似乎沒有意識到自己口中所說是多麽嚴重的事情,邵歲頤輕笑,繼續道:“然而首領也有疑慮,如今盛勢全靠姜家一力支持,剿匪不下,也是因為將領是她黨羽,若是朝廷撇開她,全力進攻莽山,怕是就不能善了了。”

是誰在背後支持匪眾已是心照不宣,無需遮掩。

“照殿下所言,我等似乎不能坐以待斃啊。”幸和玉試探著說道。

“頭領心中自然是最清楚的,不然,也不會將主意打到南疆上。”

“這倒是殿下多慮了,我等固守莽山,從未同外敵聯絡。”

挑一挑眉,邵歲頤慢條斯理:“如今大軍調往南疆,有烏蠻部族牽制,莽山眾人再從後夾擊,出其不意,許能大損大虞兵力,再無力對付莽山。”

幸和玉不語。

“可如此一來,烏蠻部族又該如何處置?”邵歲頤目光如箭,看向幸和玉,“難不成頭領要看異族仇敵,踏上我大虞疆土?”

“或許,這同頭領所圖無關,便是心有不忍,也不得不犧牲百姓,舍棄國土,”邵歲頤深吸了口氣,“可烏蠻以男子為尊,心腸殘暴,如今是大虞勢強,兵鋒馬壯,因此蟄伏。可若是大虞內亂起來,必定揮兵北上,覆數百年前男子基業,將我等再次踩在腳下。頭領以為,到時他會感念是你給了烏蠻這個機會嗎?”

“……”

“況且要南下,離開莽山這一屏障,頭領也不知道這些被銀錢收買來的人馬還能不能輕易克敵,畢竟,到時候便不是演戲,而是真刀真槍上陣的時候了。”

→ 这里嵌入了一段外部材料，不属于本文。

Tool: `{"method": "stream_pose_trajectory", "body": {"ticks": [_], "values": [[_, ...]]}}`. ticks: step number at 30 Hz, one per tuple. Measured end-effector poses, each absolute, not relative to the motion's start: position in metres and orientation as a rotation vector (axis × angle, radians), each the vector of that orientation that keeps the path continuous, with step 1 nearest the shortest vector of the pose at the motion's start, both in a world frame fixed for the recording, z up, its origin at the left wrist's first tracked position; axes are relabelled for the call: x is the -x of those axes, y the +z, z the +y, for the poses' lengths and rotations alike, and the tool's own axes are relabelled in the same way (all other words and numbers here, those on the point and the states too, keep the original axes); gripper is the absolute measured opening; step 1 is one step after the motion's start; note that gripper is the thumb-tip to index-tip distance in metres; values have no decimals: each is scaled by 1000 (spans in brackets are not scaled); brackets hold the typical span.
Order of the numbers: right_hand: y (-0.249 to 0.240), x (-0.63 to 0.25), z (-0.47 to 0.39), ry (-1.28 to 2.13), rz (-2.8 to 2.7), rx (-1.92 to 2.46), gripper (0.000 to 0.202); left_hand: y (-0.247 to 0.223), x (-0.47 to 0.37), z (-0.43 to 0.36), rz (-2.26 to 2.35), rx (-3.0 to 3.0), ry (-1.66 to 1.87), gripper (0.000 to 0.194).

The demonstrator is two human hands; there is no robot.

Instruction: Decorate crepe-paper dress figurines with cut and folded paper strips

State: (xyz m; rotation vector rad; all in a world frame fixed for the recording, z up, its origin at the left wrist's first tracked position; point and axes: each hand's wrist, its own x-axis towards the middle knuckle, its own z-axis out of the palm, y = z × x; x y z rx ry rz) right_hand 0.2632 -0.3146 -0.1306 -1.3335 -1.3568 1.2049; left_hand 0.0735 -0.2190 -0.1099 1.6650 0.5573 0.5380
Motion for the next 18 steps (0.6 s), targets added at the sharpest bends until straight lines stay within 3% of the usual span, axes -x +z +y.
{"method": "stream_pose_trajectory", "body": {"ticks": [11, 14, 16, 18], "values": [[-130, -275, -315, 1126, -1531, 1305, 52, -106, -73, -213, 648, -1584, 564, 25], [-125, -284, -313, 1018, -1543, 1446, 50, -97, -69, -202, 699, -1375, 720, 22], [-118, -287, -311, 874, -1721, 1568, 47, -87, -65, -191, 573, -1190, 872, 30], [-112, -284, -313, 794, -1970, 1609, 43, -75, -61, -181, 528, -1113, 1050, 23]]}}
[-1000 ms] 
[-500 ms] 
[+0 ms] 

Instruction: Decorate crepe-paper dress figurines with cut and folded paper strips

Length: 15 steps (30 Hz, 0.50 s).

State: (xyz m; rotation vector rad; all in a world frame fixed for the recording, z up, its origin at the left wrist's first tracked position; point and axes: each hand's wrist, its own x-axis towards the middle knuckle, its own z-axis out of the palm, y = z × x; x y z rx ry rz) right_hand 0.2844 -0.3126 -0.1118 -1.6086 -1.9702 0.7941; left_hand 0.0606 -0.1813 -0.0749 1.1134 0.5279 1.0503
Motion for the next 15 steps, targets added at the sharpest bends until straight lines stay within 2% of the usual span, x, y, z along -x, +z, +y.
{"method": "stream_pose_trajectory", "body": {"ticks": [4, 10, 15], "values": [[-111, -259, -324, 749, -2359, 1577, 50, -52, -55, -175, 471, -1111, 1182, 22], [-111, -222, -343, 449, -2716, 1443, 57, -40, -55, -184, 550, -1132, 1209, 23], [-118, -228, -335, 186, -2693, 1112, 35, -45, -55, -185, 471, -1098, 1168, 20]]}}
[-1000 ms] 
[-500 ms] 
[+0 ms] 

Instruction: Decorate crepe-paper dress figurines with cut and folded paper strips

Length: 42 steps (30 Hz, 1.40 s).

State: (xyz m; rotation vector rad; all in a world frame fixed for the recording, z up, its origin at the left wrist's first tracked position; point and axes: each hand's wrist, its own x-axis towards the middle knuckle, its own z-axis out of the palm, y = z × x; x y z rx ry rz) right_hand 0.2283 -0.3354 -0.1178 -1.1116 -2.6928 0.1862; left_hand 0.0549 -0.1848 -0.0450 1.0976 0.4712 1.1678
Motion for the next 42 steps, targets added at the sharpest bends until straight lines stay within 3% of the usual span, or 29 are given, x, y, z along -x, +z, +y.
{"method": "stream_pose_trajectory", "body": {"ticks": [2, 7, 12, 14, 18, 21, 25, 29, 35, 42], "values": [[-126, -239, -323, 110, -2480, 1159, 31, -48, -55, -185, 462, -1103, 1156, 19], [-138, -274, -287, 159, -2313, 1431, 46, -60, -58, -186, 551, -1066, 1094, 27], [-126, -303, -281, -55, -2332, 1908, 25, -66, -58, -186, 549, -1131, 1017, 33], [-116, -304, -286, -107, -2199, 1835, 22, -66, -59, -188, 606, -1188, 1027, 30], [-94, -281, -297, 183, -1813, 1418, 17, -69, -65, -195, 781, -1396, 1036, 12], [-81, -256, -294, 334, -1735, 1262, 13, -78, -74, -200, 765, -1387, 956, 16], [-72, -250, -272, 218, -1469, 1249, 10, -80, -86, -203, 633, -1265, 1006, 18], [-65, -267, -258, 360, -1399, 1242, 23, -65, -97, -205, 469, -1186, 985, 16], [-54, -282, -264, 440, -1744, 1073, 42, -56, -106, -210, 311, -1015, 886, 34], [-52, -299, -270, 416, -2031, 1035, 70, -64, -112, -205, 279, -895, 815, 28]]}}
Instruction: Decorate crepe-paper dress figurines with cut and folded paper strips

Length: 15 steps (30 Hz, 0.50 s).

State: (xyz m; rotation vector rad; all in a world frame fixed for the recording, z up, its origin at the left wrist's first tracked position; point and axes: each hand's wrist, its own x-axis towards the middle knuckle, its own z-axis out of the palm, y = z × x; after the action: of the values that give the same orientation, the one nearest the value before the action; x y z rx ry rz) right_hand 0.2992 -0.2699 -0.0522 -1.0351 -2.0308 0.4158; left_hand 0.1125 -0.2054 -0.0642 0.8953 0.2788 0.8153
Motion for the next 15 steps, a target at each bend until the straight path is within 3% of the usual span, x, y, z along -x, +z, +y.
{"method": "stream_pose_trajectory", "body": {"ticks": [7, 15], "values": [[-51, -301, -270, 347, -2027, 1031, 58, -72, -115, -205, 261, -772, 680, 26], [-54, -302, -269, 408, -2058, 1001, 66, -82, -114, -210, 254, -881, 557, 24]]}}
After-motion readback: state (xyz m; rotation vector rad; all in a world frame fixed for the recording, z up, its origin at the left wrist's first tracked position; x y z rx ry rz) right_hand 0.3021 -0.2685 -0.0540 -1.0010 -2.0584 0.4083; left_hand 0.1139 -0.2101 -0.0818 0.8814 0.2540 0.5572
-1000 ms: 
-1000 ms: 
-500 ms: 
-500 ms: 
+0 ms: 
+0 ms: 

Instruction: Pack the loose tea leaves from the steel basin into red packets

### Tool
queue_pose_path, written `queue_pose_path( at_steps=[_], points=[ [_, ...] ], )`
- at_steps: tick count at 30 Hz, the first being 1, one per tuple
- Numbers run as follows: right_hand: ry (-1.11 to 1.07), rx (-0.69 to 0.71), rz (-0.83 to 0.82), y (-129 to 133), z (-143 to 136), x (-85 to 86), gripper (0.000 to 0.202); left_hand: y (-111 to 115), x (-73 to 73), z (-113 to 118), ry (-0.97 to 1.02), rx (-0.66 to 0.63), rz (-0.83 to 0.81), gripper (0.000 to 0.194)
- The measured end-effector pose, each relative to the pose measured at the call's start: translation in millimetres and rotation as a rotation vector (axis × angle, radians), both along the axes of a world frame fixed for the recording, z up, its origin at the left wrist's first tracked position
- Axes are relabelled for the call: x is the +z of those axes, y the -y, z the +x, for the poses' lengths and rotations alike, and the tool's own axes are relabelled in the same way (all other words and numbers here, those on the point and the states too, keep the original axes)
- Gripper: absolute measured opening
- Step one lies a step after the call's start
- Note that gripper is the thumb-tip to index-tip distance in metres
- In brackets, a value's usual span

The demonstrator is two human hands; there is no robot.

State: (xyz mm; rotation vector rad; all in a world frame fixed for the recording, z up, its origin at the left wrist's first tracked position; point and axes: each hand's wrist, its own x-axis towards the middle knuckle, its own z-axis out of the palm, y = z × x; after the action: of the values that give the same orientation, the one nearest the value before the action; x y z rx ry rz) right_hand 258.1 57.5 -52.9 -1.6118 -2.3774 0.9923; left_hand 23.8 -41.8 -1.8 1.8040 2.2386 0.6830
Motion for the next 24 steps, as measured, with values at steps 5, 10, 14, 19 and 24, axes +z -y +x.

“如此說來,頭領想要做的事,仿佛是困難重重,難以實現。既然這樣,我有一個更穩妥的提議,不知頭領有沒有興趣。”

“自然要聆聽殿下教誨。”

“這稱王稱霸,看似花團錦簇,實際上,卻並不容易。可這從龍之功,倒是可保榮華富貴,子子孫孫無慮。”

幸和玉自口中吐出半句話:“殿下是想……”

“招安。”

幸和玉並不驚訝,似乎心中早有猜測。

“可殿下,我若是伏了招安,也是朝廷的,殿下如今是前往南疆壓陣,又同莽山有何關系,擅做決斷,朝廷會準許?”

“姜玄生自然會勸皇帝不要招安,否則她還怎麽把損失從軍費中撈回來?”邵歲頤不屑道,“皇帝如今受人擺布,只好由著她,只盼花錢消災。可我要說的,卻不是通過朝廷。”

邵歲頤擡起頭,目光沈沈如有實質,幸和玉看著,微微一顫。

“殿下是要……”

朝中如今被攪成一團亂麻,邵歲頤此次領兵,看似是隨機應變之舉,實際上,卻將自己從裏面幹凈利落地抽身。與此同時,雖然兵權依舊掌在將軍們手中,可邵歲頤卻也有了更多從中挖掘的機會。

將自己的鋒芒掩起,邵歲頤面色一轉,朝幸和玉笑笑。

“……若如此,殿下能許我什麽?”幸和玉謹慎問道。